> TASK TO COMPLETE
Taking the entries below from the top, restate each line exactly and end with the line containing "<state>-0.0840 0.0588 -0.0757".

> DATA FOR THE TASK
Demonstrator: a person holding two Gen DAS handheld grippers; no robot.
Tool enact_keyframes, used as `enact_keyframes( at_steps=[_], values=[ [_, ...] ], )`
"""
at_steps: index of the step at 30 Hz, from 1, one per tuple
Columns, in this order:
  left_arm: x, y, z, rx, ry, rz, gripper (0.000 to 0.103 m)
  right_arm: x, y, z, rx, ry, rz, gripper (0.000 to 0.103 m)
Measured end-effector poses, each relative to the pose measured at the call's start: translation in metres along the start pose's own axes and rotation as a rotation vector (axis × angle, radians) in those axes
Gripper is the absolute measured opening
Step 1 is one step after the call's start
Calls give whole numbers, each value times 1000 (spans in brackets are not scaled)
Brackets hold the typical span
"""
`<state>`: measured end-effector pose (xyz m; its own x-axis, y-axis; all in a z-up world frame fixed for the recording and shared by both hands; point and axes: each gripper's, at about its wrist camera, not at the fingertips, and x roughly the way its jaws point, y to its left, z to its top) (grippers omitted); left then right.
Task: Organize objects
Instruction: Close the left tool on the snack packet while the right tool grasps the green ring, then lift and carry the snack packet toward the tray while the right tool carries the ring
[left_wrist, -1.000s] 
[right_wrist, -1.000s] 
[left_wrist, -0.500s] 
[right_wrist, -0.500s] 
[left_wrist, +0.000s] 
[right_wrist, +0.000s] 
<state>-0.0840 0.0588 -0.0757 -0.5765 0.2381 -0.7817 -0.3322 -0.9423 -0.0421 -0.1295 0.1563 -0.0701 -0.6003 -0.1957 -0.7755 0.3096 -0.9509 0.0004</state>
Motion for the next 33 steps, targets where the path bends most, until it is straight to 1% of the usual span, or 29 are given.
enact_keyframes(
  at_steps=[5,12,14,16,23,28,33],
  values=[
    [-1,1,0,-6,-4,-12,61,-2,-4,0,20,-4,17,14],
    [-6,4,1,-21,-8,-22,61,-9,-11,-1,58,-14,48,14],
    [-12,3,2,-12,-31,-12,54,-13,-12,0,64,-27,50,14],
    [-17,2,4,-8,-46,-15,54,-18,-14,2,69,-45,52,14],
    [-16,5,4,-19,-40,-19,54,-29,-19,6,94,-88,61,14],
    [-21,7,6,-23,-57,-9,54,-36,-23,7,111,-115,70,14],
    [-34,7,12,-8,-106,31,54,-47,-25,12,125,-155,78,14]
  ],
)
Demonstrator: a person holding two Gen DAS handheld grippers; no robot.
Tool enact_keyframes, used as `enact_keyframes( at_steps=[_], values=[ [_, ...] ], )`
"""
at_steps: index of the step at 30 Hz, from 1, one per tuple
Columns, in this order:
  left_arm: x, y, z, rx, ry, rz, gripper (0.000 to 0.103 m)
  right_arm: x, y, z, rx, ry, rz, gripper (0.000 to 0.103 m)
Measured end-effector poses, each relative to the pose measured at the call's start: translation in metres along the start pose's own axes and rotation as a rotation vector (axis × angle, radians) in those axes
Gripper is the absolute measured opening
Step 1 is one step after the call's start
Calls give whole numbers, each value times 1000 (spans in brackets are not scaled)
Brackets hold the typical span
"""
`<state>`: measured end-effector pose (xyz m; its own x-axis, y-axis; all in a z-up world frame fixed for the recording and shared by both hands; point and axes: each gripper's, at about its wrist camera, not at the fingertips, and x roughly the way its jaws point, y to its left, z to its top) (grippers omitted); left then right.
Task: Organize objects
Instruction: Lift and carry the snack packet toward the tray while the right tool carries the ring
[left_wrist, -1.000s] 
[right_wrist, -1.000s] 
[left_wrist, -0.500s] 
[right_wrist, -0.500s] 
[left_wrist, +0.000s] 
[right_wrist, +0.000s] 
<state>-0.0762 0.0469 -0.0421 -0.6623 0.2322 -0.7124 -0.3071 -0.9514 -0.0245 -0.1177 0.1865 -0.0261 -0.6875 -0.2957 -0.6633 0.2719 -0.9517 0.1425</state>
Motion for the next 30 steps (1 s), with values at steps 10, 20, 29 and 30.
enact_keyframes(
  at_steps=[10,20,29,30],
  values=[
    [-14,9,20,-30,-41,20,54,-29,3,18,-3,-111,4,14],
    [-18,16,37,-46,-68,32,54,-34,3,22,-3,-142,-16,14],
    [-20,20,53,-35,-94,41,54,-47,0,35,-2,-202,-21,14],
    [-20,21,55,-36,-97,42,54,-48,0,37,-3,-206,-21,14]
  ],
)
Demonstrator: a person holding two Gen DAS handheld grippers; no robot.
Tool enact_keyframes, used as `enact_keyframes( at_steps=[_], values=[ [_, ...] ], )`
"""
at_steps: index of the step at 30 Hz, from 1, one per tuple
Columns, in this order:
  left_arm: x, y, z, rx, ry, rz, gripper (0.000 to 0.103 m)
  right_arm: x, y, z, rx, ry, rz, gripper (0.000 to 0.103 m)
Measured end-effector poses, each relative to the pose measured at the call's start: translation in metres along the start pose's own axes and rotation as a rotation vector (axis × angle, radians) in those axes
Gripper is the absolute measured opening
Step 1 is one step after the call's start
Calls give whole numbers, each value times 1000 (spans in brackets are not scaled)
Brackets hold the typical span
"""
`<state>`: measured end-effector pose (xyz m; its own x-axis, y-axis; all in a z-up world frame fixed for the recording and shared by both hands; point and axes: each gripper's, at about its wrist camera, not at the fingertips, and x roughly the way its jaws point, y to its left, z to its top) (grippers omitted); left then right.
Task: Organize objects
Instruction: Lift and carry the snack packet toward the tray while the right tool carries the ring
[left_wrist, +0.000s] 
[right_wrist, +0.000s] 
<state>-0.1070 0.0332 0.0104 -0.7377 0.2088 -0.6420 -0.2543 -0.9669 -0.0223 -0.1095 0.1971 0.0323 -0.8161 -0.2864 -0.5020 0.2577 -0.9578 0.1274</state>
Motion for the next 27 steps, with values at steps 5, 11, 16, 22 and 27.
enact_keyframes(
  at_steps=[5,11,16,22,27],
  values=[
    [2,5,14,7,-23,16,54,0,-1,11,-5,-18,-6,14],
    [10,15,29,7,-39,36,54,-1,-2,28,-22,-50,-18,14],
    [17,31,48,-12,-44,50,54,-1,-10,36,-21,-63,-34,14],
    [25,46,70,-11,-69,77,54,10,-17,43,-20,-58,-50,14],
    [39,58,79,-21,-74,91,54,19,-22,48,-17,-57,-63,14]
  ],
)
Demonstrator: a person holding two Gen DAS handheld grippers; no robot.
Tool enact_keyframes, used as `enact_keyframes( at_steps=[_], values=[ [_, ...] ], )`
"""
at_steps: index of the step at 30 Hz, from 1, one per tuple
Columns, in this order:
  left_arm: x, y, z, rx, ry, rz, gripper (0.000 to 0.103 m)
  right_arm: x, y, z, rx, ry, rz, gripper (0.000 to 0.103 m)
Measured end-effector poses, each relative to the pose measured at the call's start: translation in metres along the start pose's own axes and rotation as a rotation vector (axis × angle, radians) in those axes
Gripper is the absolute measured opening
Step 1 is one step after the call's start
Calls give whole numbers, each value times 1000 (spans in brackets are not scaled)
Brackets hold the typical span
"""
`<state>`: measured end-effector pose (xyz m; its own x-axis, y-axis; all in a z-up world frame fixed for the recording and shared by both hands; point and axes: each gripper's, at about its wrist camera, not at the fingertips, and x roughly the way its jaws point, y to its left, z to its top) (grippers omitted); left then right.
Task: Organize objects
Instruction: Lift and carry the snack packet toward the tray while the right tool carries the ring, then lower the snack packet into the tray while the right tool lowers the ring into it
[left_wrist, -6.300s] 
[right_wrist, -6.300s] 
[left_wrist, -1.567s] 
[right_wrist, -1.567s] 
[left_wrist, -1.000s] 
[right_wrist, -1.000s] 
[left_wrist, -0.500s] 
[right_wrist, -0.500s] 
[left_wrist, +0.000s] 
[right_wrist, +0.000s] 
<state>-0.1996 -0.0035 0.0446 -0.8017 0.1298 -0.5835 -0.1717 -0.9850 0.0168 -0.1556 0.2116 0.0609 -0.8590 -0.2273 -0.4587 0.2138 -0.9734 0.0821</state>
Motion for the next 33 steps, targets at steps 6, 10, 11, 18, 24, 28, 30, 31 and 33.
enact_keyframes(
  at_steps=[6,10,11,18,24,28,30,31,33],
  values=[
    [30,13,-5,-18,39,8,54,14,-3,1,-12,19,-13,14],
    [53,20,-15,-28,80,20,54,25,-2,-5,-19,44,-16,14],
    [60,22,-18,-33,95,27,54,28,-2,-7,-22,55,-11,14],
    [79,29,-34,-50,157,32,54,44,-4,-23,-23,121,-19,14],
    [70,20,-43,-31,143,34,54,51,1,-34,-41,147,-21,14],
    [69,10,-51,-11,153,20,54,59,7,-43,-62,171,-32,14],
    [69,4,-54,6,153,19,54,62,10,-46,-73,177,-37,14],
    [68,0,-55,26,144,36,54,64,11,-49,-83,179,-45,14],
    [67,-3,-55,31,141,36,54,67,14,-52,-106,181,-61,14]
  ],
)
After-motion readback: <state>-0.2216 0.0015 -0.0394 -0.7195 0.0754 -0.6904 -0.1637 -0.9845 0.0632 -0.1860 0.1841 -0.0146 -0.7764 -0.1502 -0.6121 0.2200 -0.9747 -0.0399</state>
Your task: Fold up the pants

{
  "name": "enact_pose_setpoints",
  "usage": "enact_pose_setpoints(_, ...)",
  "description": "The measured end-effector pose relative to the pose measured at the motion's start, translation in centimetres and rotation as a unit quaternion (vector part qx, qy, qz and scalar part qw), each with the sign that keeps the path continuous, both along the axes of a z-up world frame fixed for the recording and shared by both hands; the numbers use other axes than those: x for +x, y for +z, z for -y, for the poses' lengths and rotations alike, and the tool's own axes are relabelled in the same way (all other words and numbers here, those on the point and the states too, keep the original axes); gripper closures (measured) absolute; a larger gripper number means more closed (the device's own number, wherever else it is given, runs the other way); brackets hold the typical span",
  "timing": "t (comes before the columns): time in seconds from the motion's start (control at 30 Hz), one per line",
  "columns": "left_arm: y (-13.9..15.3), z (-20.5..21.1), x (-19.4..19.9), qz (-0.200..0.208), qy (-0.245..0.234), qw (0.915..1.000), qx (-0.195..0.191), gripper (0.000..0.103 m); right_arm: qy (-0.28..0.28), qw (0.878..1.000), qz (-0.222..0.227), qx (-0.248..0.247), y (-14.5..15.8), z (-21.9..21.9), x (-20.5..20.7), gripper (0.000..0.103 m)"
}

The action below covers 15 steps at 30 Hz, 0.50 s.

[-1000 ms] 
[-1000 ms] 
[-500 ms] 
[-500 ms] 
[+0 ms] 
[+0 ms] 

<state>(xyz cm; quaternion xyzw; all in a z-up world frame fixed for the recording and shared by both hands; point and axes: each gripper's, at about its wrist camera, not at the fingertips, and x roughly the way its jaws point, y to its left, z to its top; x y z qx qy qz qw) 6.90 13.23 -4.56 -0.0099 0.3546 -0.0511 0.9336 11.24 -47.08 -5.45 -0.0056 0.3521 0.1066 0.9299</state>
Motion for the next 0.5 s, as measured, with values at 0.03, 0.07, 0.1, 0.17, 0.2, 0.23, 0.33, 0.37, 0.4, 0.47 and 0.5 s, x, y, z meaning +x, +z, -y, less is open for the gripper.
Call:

> YOUR SOLUTION
Demonstrator: a person holding two Gen DAS handheld grippers; no robot.
Tool enact_keyframes, used as `enact_keyframes( at_steps=[_], values=[ [_, ...] ], )`
"""
at_steps: index of the step at 30 Hz, from 1, one per tuple
Columns, in this order:
  left_arm: x, y, z, rx, ry, rz, gripper (0.000 to 0.103 m)
  right_arm: x, y, z, rx, ry, rz, gripper (0.000 to 0.103 m)
Measured end-effector poses, each relative to the pose measured at the call's start: translation in metres along the start pose's own axes and rotation as a rotation vector (axis × angle, radians) in those axes
Gripper is the absolute measured opening
Step 1 is one step after the call's start
Calls give whole numbers, each value times 1000 (spans in brackets are not scaled)
Brackets hold the typical span
"""
`<state>`: measured end-effector pose (xyz m; its own x-axis, y-axis; all in a z-up world frame fixed for the recording and shared by both hands; point and axes: each gripper's, at about its wrist camera, not at the fingertips, and x roughly the way its jaws point, y to its left, z to its top) (grippers omitted); left then right.
Task: Organize objects
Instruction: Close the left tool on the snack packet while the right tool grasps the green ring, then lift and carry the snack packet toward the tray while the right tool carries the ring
[left_wrist, -1.000s] 
[right_wrist, -1.000s] 
[left_wrist, -0.500s] 
[right_wrist, -0.500s] 
[left_wrist, +0.000s] 
[right_wrist, +0.000s] 
<state>-0.0840 0.0588 -0.0757 -0.5765 0.2381 -0.7817 -0.3322 -0.9423 -0.0421 -0.1295 0.1563 -0.0701 -0.6003 -0.1957 -0.7755 0.3096 -0.9509 0.0004</state>

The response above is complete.